Task requirements: In the data below, the answer is the run of lines from the line containing "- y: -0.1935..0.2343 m" through the line containing "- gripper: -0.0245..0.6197", both included; print it exactly and nothing else.

___ Source data ___

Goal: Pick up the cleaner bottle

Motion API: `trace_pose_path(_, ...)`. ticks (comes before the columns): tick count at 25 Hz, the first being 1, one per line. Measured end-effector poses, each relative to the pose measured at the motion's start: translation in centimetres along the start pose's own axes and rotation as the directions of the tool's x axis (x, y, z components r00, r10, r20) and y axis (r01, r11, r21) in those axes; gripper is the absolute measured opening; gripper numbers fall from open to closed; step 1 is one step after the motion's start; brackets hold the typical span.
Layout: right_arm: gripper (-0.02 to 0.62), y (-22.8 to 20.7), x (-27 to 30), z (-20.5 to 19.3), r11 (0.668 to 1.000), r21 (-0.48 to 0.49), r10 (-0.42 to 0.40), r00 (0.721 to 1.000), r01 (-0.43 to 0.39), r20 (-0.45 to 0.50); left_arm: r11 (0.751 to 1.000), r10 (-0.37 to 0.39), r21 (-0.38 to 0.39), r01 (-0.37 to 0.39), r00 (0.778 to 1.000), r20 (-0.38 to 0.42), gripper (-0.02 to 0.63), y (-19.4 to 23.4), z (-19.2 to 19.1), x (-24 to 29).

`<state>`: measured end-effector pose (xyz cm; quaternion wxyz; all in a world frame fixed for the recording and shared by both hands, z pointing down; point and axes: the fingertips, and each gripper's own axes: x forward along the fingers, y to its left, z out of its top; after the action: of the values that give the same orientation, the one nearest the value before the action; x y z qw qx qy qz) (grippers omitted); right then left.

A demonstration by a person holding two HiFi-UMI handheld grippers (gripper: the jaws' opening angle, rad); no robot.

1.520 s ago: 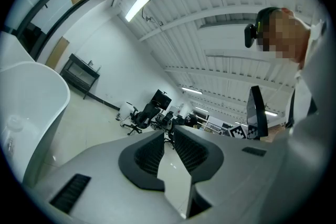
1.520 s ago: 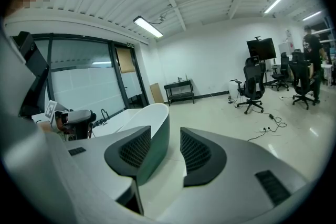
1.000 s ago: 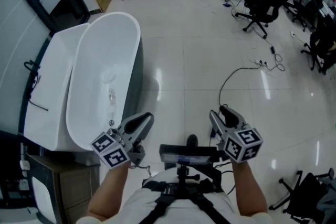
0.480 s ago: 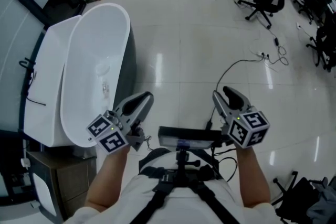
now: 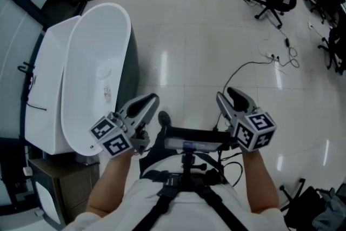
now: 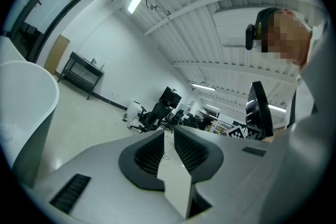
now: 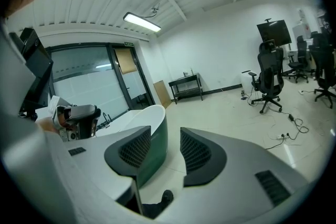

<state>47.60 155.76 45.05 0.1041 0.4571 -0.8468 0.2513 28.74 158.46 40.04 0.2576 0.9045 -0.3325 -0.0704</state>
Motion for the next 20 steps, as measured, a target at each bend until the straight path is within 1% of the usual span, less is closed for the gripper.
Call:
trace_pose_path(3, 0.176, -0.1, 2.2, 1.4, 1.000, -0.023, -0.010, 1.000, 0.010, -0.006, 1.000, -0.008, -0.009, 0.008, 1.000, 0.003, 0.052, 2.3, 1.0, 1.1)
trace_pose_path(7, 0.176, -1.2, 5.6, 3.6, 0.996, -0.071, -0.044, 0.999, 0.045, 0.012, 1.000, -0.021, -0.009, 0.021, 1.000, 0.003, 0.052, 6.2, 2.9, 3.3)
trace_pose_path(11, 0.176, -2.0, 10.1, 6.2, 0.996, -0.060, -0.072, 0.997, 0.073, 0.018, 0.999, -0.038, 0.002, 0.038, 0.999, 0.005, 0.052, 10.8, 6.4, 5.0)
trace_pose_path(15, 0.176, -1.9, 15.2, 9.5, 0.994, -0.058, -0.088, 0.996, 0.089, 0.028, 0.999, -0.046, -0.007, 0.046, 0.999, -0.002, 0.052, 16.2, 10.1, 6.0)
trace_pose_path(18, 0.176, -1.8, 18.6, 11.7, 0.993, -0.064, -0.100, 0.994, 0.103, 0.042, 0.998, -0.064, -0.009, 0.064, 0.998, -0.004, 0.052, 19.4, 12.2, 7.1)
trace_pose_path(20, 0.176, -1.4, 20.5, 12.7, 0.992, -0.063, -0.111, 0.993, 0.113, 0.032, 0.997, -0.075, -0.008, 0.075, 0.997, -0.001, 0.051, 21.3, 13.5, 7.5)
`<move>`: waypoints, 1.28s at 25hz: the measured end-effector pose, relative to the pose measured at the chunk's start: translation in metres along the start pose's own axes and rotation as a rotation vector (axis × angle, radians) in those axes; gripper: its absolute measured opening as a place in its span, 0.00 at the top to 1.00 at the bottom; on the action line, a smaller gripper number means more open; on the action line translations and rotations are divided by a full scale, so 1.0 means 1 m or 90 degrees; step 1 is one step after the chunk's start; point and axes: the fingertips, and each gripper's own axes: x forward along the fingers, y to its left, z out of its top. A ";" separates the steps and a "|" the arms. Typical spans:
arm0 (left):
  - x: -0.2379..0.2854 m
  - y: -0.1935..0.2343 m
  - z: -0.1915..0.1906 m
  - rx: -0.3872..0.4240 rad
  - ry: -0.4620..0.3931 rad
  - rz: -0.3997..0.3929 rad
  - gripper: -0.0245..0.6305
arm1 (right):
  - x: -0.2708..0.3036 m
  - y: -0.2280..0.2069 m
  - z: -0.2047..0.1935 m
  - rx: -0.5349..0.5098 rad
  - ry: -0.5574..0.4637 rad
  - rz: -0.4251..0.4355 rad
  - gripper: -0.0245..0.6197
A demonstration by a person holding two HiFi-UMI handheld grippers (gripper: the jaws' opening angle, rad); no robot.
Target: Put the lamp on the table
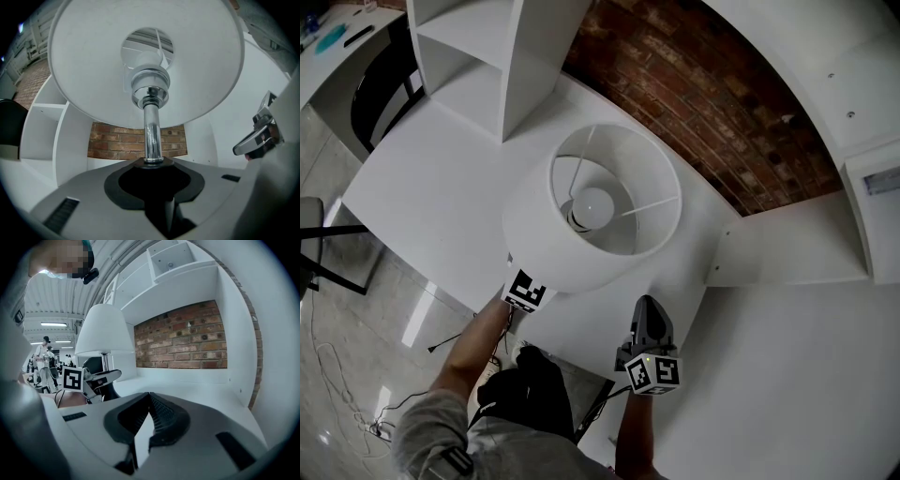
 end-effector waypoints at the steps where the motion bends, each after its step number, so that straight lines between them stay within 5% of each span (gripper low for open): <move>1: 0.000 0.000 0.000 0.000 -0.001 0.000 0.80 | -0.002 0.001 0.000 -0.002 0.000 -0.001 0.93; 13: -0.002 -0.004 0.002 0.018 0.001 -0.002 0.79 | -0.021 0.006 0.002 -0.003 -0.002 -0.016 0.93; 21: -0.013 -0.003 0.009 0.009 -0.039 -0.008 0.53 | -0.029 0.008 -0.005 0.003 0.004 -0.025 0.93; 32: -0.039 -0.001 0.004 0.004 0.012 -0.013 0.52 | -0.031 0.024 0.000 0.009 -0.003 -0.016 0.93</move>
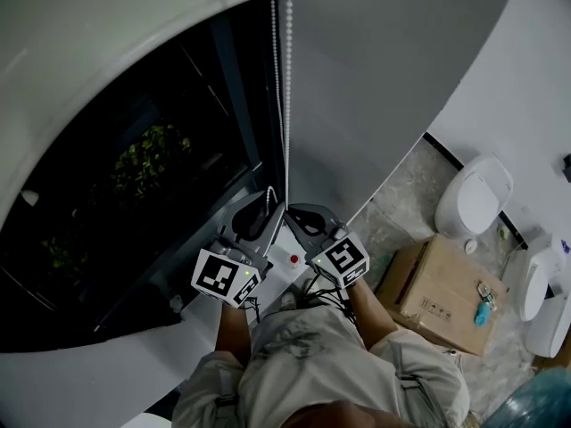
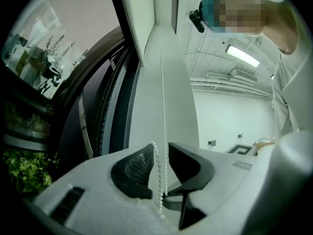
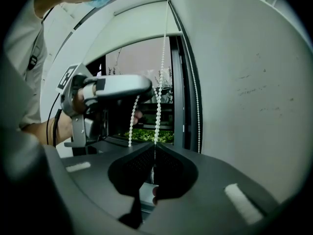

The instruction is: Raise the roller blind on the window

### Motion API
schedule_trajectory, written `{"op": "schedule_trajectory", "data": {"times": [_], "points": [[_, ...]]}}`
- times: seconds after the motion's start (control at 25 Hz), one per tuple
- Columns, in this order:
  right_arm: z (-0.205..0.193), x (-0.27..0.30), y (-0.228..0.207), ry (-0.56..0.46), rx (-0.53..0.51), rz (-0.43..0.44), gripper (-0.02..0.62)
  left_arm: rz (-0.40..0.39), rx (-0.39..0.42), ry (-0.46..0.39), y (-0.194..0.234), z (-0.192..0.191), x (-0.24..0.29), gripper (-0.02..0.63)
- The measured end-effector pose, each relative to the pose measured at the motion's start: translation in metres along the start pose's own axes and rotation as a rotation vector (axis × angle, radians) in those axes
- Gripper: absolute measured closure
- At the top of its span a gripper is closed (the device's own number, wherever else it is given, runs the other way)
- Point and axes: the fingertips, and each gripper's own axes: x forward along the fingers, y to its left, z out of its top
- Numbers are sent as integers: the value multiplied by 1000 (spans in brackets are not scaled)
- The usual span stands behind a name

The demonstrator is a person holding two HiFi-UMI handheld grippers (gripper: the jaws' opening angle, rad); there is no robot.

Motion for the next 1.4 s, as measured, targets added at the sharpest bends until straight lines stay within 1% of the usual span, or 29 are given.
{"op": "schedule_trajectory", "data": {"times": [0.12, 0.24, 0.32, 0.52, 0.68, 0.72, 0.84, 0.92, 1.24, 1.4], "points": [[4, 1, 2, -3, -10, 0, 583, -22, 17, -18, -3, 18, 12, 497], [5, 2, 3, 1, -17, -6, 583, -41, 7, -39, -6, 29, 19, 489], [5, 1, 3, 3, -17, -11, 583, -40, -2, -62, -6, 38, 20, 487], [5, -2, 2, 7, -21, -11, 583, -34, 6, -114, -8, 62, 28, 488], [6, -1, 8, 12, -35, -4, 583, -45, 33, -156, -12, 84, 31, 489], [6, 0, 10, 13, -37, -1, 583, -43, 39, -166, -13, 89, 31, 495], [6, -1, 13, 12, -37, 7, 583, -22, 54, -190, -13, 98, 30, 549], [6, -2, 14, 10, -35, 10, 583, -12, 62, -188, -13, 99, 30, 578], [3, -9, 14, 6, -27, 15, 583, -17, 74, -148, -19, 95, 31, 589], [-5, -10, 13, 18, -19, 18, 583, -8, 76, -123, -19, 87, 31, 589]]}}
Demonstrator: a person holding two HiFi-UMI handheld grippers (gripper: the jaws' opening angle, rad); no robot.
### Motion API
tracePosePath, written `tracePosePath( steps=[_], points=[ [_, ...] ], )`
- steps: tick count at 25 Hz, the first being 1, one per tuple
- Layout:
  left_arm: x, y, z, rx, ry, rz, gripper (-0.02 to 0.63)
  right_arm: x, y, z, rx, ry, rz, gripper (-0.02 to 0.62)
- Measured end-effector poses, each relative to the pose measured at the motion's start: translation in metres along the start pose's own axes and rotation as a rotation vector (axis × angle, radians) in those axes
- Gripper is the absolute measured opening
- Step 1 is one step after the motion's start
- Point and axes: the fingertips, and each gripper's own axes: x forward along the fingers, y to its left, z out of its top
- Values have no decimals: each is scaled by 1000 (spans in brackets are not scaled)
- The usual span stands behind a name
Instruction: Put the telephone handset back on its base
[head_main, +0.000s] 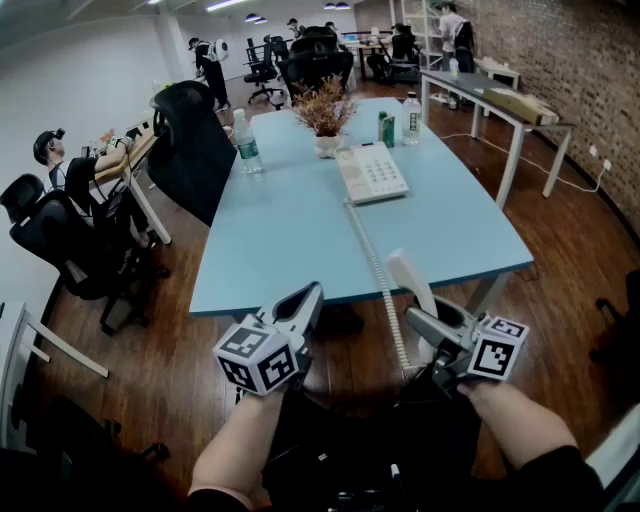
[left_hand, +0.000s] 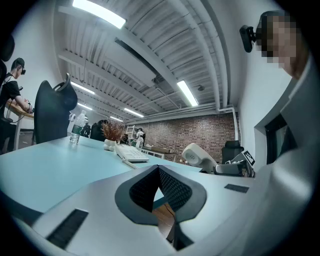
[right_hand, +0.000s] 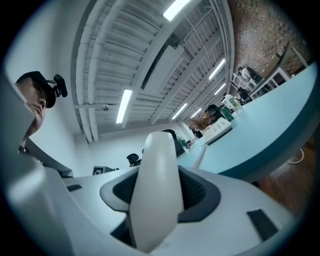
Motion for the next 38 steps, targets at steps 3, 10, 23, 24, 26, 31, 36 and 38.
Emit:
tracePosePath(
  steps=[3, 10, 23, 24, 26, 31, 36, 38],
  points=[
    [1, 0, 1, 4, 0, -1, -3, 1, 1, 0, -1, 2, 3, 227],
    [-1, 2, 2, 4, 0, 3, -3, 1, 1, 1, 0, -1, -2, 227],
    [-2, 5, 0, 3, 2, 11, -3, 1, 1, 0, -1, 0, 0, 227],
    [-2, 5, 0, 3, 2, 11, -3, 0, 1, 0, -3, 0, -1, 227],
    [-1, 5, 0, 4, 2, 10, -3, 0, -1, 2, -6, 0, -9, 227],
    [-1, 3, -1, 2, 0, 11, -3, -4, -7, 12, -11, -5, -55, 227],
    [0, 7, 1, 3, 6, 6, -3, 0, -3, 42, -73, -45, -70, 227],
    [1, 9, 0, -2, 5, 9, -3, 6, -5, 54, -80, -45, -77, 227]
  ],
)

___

Written response:
  - y: -0.1935..0.2343 m
  - z: -0.1915..0.1906 m
  - rx: -0.3872..0.4240 rad
  - ry: -0.4620..0.3931 rad
  - rz: -0.3997..0.3929 rad
  - gripper: -0.0245..0.6305
arm1 (right):
  - x: -0.2708..0.3036 m
  - y: -0.2280..0.2069 m
  - z: -0.2047..0.1935 m
  - rx: -0.5349..0.5098 rad
  - ry: -0.5574..0.4637 rad
  - rz: -0.4251..0.4355 rad
  - gripper: -0.0245..0.6197

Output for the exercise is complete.